◆ **TASK GOAL**
Repeat the data exactly as given below, dropping every picture.

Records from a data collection

···

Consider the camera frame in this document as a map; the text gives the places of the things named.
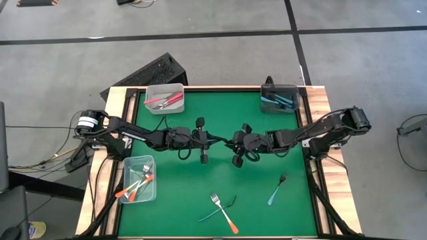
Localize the black perforated floor box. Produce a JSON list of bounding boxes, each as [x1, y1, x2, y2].
[[99, 52, 189, 103]]

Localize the orange items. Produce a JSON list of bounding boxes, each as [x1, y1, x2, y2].
[[114, 179, 143, 199]]

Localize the white plastic bin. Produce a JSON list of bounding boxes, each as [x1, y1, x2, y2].
[[145, 83, 185, 115]]

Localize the green table mat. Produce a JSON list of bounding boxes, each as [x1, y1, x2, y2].
[[117, 90, 318, 237]]

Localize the black diagonal frame strut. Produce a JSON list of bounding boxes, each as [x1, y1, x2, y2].
[[306, 163, 358, 237], [81, 181, 121, 237]]

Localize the black orange-edged floor mat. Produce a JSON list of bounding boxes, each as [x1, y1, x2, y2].
[[16, 0, 59, 7]]

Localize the dark smoky plastic bin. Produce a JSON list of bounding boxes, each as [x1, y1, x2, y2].
[[260, 83, 300, 115]]

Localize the black device with cables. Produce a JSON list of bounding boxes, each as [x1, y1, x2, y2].
[[116, 0, 156, 9]]

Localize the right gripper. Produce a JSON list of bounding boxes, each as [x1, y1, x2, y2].
[[224, 122, 270, 169]]

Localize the black floor cable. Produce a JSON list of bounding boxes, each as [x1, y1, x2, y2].
[[396, 113, 427, 173]]

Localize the yellow and blue object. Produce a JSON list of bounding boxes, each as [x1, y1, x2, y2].
[[27, 221, 47, 239]]

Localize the clear plastic bin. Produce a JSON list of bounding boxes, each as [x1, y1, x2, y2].
[[121, 154, 157, 205]]

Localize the dark grey bar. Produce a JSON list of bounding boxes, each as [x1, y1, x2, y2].
[[397, 116, 427, 137]]

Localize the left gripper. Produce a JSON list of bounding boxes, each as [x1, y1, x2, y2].
[[165, 116, 231, 165]]

···

◆ **WORKED SOLUTION**
Consider the camera frame in this document as a map; the text gives the places of the things named.
Localize the black perforated floor box. Produce a JSON list of bounding boxes, each as [x1, y1, x2, y2].
[[99, 52, 189, 103]]

Localize the orange items. Produce a JSON list of bounding boxes, each as [x1, y1, x2, y2].
[[114, 179, 143, 199]]

Localize the white plastic bin. Produce a JSON list of bounding boxes, each as [x1, y1, x2, y2].
[[145, 83, 185, 115]]

Localize the green table mat. Produce a JSON list of bounding boxes, each as [x1, y1, x2, y2].
[[117, 90, 318, 237]]

Localize the black diagonal frame strut. Produce a JSON list of bounding boxes, each as [x1, y1, x2, y2].
[[306, 163, 358, 237], [81, 181, 121, 237]]

Localize the black orange-edged floor mat. Produce a JSON list of bounding boxes, each as [x1, y1, x2, y2].
[[16, 0, 59, 7]]

Localize the dark smoky plastic bin. Produce a JSON list of bounding boxes, each as [x1, y1, x2, y2].
[[260, 83, 300, 115]]

Localize the black device with cables. Produce a JSON list of bounding boxes, each as [x1, y1, x2, y2].
[[116, 0, 156, 9]]

Localize the right gripper. Produce a JSON list of bounding boxes, each as [x1, y1, x2, y2].
[[224, 122, 270, 169]]

Localize the black floor cable. Produce a JSON list of bounding boxes, each as [x1, y1, x2, y2].
[[396, 113, 427, 173]]

Localize the yellow and blue object. Produce a JSON list of bounding boxes, each as [x1, y1, x2, y2].
[[27, 221, 47, 239]]

Localize the clear plastic bin. Produce a JSON list of bounding boxes, each as [x1, y1, x2, y2].
[[121, 154, 157, 205]]

Localize the dark grey bar. Produce a JSON list of bounding boxes, each as [x1, y1, x2, y2].
[[397, 116, 427, 137]]

Localize the left gripper. Produce a JSON list of bounding boxes, each as [x1, y1, x2, y2].
[[165, 116, 231, 165]]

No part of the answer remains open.